Seconde partie: La vengeance de Kriemhild
Centrée, comme l'indique explicitement le titre, sur la revanche de Kriemhild, cette seconde et dernière partie de la saga des Nibelungen n'est pas aussi constante que la première, mais frappe parfois plus fort. Épousant sans amour Etzel, roi des Huns, la veuve éplorée décide, pour célébrer la naissance de leur enfant, d'inviter son ancien clan au château. Loin d'avoir pardonné le meurtre de son bien-aimé Siegfried, la reine se lance dans une insatiable quête de vengeance qui se terminera en véritable bain de sang. D'ailleurs, la loyauté du clan Nibelungen envers un meurtrier ignoble, infanticide par-dessus le marché, est bien difficile à comprendre. Il y a là un sous-texte patriotique évident mais peu crédible. Les combats sont d'ailleurs d'un pèle-mêle étourdissant, Lang n'y ayant pas été de main morte sur le nombre de figurants.
Ce qui fait la relative faiblesse de cette seconde partie, c'est surtout qu'en comparaison avec la première, elle est bien pauvre en rebondissements. Beaucoup de longueurs, la scène finale du combat étant même parfois victime d'une certaine redondance. Toutefois, l'aspect drame épique de l'oeuvre est très réussi. Kriemhild, bien que n'affichant qu'une seule expression faciale, est convaincante dans le rôle de la névrosée qu'aucune morale ne saurait arrêter. Quant au personnage du roi Gunther, son entêtement stupide à défendre le meurtrier ignoble de son beau-frère et de son neveu agace tellement que le plan de sa tête tranchée est tout simplement jouissif.

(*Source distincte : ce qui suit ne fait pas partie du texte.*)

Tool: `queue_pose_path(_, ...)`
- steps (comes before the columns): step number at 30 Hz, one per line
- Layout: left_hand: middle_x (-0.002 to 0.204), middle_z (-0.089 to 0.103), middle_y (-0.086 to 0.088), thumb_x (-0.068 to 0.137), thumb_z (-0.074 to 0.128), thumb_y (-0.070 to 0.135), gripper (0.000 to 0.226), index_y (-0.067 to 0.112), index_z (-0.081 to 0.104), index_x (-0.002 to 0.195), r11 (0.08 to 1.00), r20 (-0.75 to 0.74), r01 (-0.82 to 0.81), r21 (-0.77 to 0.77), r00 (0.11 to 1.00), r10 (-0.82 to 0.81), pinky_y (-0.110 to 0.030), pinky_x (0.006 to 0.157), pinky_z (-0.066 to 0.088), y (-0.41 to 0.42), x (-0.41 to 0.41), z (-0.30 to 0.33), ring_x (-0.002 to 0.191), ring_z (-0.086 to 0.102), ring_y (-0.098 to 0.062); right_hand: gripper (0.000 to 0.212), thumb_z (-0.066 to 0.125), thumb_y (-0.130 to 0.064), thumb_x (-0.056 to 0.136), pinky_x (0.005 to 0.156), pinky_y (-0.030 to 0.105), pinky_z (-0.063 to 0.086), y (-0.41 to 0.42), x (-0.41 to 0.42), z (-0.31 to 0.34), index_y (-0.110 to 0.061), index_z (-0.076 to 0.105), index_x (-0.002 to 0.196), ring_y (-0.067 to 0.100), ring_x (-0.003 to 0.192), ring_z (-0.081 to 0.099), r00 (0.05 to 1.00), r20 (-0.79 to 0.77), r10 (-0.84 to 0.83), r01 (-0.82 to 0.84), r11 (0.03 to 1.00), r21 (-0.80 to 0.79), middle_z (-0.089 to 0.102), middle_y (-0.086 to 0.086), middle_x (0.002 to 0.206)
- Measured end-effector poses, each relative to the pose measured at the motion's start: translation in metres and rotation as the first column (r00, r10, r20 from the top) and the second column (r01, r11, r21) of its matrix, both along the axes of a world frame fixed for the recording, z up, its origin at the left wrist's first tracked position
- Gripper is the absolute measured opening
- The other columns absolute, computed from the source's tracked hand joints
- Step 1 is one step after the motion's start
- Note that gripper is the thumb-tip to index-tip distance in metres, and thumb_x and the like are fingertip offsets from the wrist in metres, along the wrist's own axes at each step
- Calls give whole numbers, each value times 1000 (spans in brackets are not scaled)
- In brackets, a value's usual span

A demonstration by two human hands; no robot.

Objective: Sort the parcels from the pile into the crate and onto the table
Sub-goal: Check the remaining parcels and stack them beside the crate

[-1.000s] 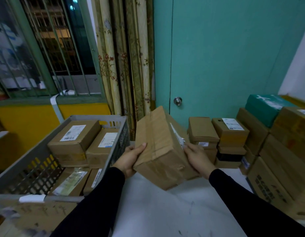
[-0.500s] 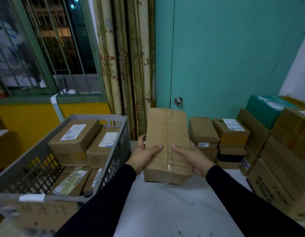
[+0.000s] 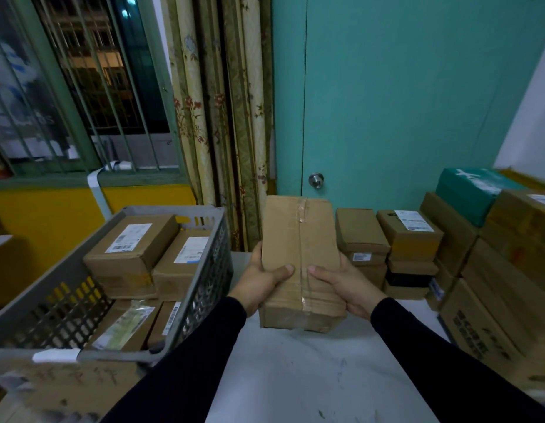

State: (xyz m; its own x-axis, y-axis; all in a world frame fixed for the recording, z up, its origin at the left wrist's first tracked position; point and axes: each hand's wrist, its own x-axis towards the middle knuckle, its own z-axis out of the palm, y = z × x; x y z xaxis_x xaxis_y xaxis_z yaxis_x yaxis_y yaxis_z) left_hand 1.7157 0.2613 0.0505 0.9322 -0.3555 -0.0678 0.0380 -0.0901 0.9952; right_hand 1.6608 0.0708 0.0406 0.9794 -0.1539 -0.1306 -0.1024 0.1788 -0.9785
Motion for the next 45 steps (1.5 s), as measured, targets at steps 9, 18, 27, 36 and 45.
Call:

Des décors encore une fois grandioses, des costumes remarquables, mais des lacunes notoires au niveau du scénario dont la longueur n'est pas justifiée par le contenu. Il faut donc en quelque sorte prendre son courage à deux mains pour s'attaquer à cette deuxième partie, mais ses qualités artistiques en valent le détour, en plus d'offrir une conclusion pour le moins étoffée à la triste saga des Nibelungen. Déconseillé aux impatients.